What to know before you go. Whatever your academic or professional background, there is an educational path available to you to reach your goal of becoming a midwife. You need to begin with a firm grounding in the sciences, including biology, microbiology, chemistry, and human anatomy and physiology. You also need to take courses in
the social sciences, such as sociology, psychology, anthropology, and lifespan development. Courses in the humanities are also helpful, for example, English, women’s studies, and a foreign language.
A midwifery degree is a graduate degree, and many people who become midwives first get their undergraduate degree in nursing. A bachelor’s degree in nursing sets you up for a smooth transition into a graduate midwifery program. In fact, most midwifery programs are in schools of nursing, and some programs require applicants to be registered nurses (RNs) prior to entry.
Choose your professional path. The majority of midwives practicing in the U.S. today are certified nurse-midwives (CNMs). CNMs are legally recognized and can practice in all 50 states and the District of Columbia. The skills, knowledge, and expertise acquired in a professional nursing degree provide a solid foundation for a career in nurse-midwifery. Upon graduation from an accredited midwifery program, nurse-midwives are eligible to take the national certifying exam, administered by the American Midwifery Certification Board (AMCB).
However, it is completely possible to enter a midwifery program without first being a nurse. Many midwifery programs accept non-nurses and provide a basic nursing education prior to midwifery training, enabling graduates to sit for the AMCB exam. It is also possible to bypass nursing entirely by attending an accredited education program for Certified Midwives (CMs). Graduates are eligible to take the same certification exam that nurse-midwifery graduates take. CMs are legally recognized in three states: New York, New Jersey, and Rhode Island.

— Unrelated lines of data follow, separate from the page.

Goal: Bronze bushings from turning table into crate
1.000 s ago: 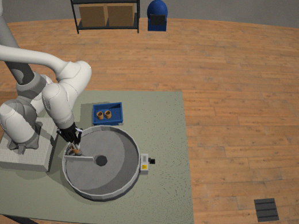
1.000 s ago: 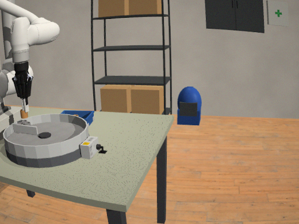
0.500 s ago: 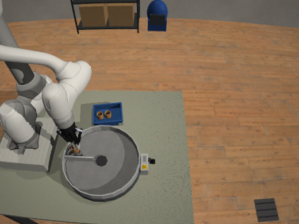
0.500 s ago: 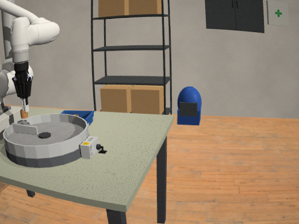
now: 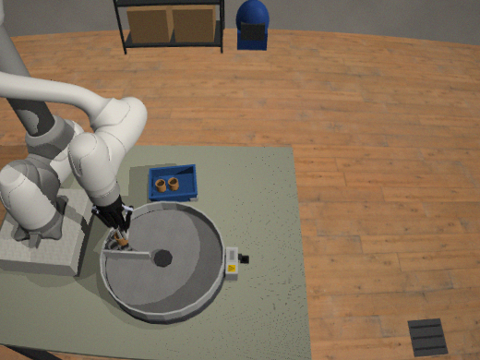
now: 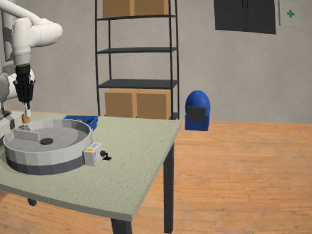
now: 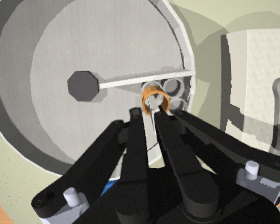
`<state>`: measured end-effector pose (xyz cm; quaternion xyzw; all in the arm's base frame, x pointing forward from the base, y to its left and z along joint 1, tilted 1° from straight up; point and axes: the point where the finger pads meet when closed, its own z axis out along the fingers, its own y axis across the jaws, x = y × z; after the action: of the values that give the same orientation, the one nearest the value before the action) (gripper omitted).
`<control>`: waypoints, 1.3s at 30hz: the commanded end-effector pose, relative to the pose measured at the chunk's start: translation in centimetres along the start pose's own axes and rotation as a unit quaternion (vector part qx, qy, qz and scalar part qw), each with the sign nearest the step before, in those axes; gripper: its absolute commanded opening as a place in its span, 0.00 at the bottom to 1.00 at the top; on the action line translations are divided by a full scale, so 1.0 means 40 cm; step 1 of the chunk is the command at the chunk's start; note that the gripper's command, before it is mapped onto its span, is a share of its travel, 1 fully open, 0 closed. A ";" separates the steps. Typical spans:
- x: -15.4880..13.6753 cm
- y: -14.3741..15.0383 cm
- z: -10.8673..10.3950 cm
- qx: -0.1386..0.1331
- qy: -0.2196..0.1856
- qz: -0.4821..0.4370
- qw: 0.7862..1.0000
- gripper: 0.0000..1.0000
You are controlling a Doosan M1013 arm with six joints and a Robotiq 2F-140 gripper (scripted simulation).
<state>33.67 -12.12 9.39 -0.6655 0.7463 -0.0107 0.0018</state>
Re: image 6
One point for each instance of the blue square tray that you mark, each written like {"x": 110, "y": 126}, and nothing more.
{"x": 86, "y": 119}

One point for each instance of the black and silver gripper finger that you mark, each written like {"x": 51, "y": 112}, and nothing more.
{"x": 20, "y": 93}
{"x": 28, "y": 92}

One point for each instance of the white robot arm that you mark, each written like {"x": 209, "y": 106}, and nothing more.
{"x": 20, "y": 36}

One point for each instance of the grey round turning table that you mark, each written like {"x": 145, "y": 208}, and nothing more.
{"x": 67, "y": 142}

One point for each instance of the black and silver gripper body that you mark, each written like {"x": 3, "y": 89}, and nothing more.
{"x": 23, "y": 72}

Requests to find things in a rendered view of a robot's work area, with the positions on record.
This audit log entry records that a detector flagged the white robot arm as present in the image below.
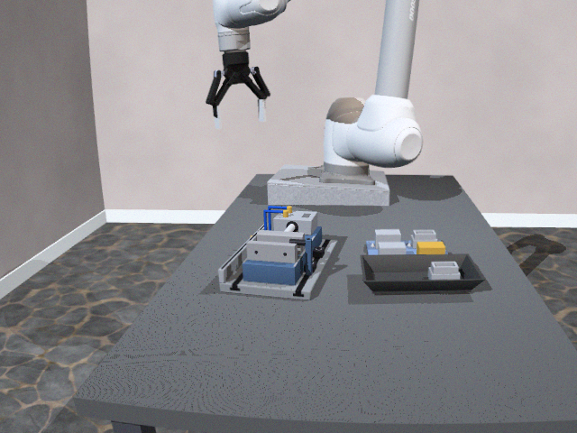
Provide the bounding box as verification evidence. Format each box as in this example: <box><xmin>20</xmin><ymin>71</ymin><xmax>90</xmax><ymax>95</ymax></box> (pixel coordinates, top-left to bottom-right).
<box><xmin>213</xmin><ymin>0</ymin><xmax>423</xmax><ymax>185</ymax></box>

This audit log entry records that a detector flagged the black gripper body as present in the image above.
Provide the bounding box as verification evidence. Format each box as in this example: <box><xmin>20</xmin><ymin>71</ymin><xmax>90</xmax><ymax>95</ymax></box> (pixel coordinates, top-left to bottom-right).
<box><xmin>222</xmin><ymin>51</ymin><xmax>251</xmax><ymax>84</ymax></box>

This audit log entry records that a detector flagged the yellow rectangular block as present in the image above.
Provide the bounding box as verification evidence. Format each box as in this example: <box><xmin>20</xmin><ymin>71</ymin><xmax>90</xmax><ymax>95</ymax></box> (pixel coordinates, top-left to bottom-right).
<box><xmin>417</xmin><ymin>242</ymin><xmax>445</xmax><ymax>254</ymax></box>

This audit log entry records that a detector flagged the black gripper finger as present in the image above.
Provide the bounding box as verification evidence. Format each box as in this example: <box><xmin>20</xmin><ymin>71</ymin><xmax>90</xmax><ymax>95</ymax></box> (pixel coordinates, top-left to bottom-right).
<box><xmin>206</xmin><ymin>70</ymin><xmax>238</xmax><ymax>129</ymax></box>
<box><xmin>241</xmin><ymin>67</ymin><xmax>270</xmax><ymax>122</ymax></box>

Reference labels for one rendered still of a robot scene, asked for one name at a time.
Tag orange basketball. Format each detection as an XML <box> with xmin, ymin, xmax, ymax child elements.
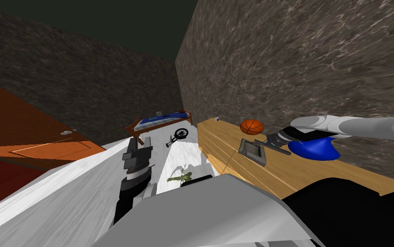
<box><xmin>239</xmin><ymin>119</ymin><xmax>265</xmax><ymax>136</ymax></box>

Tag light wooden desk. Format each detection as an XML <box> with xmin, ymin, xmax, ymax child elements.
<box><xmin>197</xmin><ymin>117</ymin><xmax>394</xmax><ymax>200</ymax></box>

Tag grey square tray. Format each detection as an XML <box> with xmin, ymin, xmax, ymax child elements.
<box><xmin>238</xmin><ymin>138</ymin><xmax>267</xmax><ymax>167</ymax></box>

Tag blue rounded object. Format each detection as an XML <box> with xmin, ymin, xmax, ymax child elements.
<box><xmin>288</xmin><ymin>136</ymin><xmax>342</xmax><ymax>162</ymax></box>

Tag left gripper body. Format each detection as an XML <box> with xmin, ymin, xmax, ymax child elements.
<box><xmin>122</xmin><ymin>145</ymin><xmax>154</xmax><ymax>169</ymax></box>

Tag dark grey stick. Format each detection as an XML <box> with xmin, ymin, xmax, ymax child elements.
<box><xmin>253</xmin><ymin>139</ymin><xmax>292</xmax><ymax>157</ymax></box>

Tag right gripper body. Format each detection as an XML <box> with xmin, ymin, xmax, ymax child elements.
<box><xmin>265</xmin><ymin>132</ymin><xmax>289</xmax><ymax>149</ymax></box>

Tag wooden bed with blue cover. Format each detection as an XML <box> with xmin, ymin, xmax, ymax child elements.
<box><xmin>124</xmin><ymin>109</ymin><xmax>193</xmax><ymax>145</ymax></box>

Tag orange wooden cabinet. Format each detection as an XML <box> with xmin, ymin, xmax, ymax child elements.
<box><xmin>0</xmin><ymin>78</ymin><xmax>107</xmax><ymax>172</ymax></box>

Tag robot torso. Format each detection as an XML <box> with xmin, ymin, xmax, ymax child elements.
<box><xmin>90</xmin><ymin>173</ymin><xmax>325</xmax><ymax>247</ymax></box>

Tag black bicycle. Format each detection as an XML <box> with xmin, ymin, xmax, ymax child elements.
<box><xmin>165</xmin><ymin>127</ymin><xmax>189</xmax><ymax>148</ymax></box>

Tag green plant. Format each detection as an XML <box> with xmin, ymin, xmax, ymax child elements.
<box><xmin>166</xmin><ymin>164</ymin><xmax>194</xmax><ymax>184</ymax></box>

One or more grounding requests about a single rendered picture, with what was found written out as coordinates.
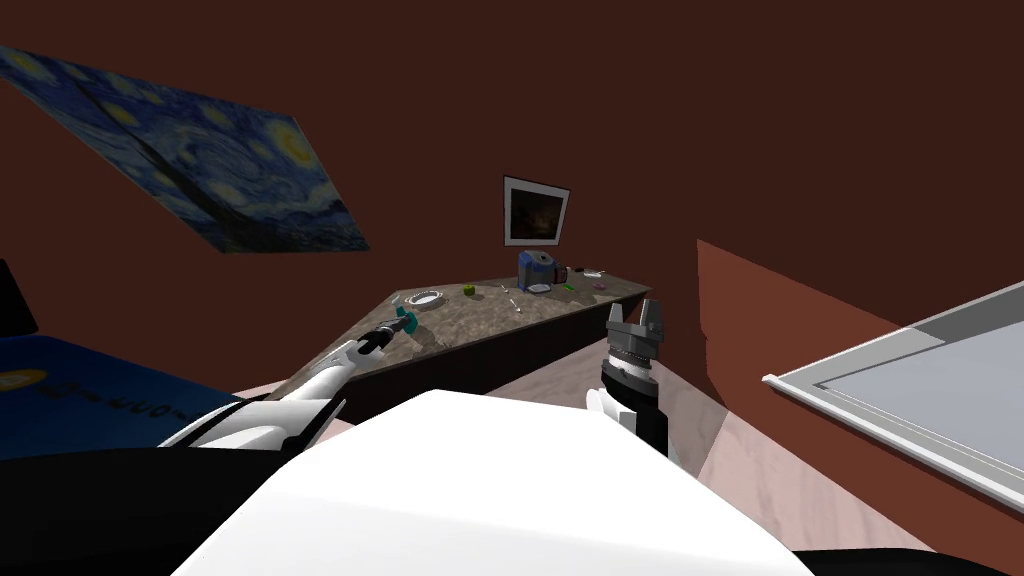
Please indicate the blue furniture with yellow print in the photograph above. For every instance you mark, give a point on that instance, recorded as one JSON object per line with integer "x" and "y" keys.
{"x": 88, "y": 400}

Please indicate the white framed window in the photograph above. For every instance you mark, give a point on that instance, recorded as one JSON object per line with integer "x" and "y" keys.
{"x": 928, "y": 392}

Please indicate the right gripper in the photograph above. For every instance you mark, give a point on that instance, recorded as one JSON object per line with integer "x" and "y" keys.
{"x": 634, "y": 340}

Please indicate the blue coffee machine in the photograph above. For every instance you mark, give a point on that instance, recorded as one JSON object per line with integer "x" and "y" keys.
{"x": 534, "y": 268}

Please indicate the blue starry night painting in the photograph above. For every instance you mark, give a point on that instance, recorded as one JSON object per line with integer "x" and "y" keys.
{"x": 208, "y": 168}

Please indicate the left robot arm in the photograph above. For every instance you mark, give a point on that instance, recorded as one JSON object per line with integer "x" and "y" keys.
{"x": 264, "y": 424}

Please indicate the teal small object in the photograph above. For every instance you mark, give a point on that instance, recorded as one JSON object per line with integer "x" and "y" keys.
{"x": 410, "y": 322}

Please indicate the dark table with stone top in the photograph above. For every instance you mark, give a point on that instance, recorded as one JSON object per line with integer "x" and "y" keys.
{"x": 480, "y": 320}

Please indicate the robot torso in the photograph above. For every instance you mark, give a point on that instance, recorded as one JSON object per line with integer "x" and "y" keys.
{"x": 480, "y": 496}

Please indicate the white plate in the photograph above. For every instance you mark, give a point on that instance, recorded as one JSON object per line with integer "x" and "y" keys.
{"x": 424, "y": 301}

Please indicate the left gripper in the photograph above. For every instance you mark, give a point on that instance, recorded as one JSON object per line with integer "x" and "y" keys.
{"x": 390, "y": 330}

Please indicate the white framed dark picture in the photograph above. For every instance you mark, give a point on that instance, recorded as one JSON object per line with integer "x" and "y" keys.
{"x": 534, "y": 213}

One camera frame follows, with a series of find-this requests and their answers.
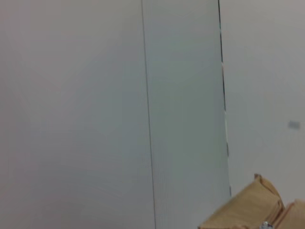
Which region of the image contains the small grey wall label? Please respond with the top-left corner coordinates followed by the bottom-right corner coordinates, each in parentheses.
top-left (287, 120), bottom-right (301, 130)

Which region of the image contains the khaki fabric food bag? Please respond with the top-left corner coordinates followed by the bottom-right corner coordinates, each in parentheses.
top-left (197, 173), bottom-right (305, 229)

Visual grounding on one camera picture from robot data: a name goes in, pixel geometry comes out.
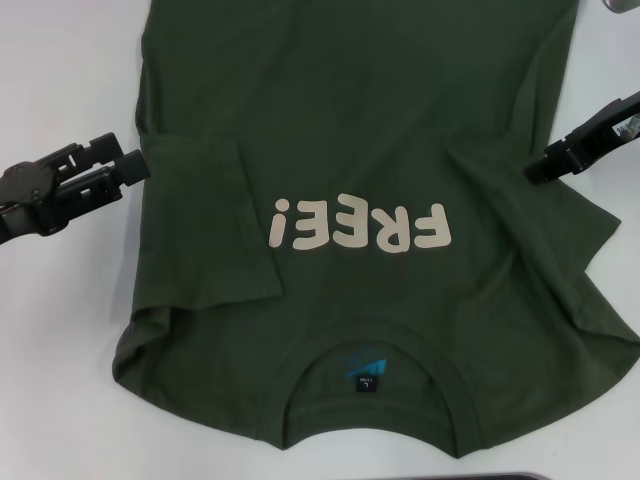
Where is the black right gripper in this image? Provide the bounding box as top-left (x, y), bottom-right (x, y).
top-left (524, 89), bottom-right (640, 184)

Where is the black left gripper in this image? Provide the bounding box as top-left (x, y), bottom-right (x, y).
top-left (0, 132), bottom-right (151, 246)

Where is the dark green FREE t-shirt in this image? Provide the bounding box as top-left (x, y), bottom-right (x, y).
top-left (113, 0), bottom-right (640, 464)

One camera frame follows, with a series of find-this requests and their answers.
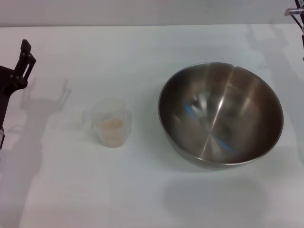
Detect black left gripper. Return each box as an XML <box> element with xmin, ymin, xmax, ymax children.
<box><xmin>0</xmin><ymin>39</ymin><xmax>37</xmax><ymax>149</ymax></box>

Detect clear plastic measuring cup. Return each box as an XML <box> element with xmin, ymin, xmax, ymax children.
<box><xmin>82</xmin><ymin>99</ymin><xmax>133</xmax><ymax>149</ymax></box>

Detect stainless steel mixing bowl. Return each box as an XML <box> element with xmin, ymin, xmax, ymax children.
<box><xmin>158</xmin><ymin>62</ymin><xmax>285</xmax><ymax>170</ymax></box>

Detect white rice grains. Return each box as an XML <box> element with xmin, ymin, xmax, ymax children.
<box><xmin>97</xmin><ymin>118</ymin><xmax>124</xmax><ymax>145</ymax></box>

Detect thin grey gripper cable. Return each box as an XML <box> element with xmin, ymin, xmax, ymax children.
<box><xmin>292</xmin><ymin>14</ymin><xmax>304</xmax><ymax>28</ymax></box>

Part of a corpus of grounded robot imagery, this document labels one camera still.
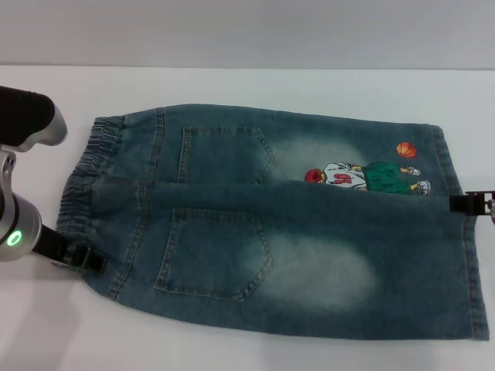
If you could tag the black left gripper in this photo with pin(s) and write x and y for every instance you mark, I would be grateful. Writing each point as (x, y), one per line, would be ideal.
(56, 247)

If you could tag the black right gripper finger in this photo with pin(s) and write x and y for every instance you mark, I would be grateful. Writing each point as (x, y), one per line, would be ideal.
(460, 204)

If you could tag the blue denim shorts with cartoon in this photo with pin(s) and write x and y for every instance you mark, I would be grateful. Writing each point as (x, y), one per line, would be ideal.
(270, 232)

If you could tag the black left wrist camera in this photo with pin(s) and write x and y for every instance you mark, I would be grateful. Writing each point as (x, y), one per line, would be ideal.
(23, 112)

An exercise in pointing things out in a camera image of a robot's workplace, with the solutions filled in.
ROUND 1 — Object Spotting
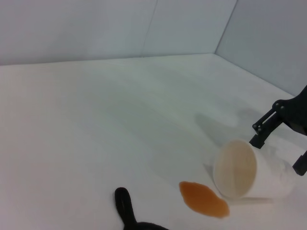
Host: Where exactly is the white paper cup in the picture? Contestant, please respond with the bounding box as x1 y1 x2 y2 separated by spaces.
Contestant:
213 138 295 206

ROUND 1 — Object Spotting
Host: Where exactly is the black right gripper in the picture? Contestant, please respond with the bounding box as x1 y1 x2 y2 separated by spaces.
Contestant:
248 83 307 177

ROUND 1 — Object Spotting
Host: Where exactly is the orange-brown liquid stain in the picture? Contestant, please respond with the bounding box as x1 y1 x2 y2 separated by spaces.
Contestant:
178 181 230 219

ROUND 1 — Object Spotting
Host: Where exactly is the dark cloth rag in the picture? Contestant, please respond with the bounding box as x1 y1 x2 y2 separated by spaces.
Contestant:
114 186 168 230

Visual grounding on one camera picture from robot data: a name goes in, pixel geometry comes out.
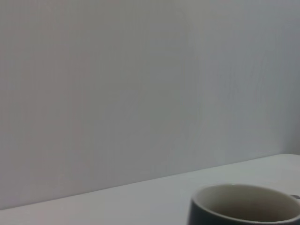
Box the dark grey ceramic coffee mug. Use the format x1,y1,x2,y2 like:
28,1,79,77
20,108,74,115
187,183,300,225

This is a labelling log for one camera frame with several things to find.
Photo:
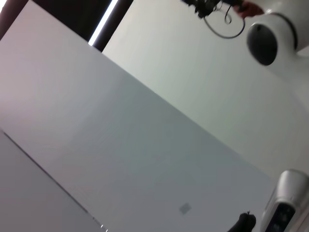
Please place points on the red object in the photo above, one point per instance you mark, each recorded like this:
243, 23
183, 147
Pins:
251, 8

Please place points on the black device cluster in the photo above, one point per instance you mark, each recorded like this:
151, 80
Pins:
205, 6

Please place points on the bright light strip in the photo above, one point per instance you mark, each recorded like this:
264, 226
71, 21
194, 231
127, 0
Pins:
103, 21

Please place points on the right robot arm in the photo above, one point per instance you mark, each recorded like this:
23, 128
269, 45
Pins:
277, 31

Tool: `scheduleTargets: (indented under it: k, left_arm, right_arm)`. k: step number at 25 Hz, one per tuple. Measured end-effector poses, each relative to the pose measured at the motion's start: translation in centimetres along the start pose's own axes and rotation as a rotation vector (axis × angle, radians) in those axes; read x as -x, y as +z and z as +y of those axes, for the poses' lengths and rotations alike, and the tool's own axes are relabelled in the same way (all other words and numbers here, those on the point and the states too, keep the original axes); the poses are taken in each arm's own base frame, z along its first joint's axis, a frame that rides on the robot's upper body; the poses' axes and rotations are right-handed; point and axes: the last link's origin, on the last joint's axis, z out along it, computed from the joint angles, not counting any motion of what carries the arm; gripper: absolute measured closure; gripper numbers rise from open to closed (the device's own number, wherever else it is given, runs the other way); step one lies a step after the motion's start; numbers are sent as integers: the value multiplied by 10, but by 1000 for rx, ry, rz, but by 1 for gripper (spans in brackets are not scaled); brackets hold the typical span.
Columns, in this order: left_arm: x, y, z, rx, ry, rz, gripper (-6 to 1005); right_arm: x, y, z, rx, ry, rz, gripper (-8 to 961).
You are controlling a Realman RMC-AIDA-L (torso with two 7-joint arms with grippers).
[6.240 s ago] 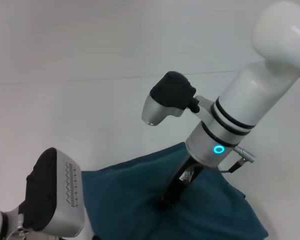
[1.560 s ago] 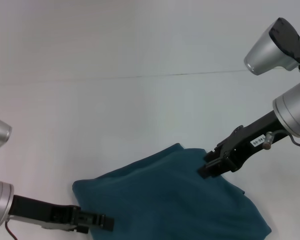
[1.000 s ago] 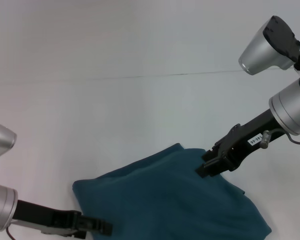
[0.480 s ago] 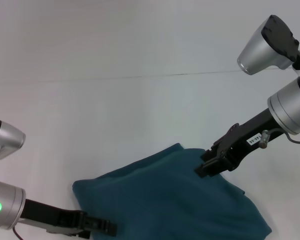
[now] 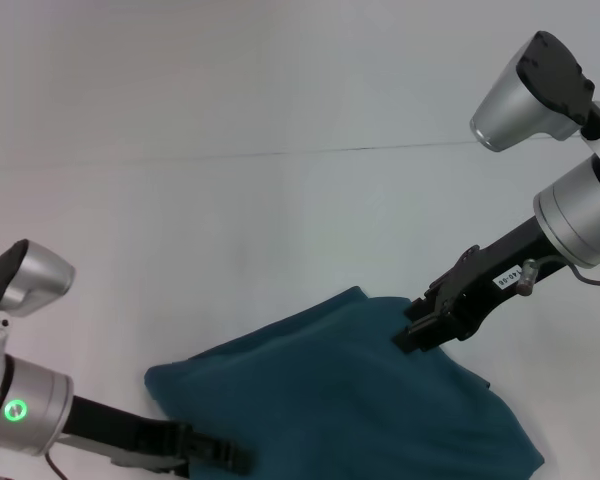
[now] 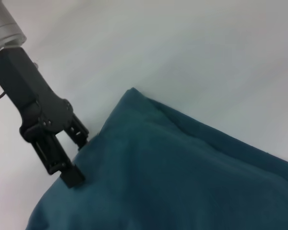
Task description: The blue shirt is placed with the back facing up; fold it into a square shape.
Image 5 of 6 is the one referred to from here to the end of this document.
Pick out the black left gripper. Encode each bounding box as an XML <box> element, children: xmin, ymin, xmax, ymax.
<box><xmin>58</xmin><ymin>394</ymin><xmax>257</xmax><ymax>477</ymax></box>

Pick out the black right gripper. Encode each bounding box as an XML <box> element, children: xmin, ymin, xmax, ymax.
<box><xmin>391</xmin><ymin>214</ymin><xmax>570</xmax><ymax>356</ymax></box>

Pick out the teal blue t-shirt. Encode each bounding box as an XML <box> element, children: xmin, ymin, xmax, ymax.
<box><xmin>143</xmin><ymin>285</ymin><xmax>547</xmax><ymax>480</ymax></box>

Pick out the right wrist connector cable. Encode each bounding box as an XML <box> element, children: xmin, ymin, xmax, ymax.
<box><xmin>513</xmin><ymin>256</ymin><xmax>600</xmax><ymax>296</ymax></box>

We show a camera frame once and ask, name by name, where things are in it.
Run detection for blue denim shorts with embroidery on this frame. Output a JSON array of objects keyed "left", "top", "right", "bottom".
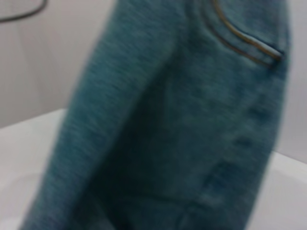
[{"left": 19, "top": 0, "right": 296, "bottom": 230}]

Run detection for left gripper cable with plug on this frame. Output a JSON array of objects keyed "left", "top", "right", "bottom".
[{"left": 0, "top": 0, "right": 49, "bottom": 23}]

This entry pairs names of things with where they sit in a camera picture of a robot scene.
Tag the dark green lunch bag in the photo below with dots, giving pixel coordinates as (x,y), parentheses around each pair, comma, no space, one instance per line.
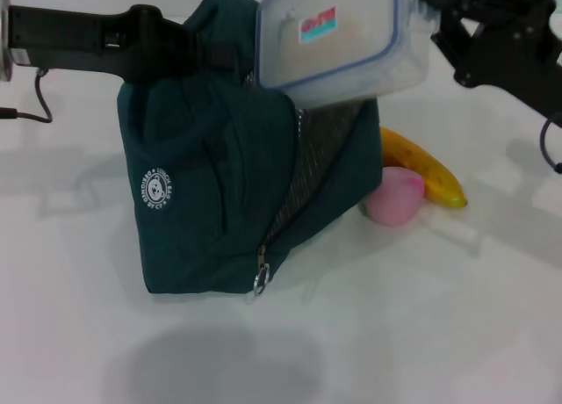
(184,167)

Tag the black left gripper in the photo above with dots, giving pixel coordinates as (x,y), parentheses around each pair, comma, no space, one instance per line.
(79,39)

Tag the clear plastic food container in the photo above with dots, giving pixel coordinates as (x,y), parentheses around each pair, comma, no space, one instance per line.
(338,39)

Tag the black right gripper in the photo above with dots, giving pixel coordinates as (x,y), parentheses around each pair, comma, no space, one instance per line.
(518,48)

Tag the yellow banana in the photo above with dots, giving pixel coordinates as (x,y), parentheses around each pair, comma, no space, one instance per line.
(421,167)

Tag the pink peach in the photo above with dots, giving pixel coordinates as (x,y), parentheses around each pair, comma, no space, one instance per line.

A career in midwifery. There are a variety of career options for CNMs from clinical practice, education, administration or research to involvement in policy and legislative affairs. A career as a CNM offers many roads to personal accomplishment and professional recognition. For example:
- You can provide primary healthcare to women for comprehensive gynecologic and maternity care.
- You can use your knowledge and skill to help women to realize personal fulfillment with their labor and birth. Also, through the art of midwifery you reduce the need for high-tech interventions for most women. But, when necessary, you are trained to make the latest in safe scientific procedures available to assist a normal birth process.
- You can share your professional healthcare abilities by teaching at a university in schools of nursing, public health, medicine, and allied health.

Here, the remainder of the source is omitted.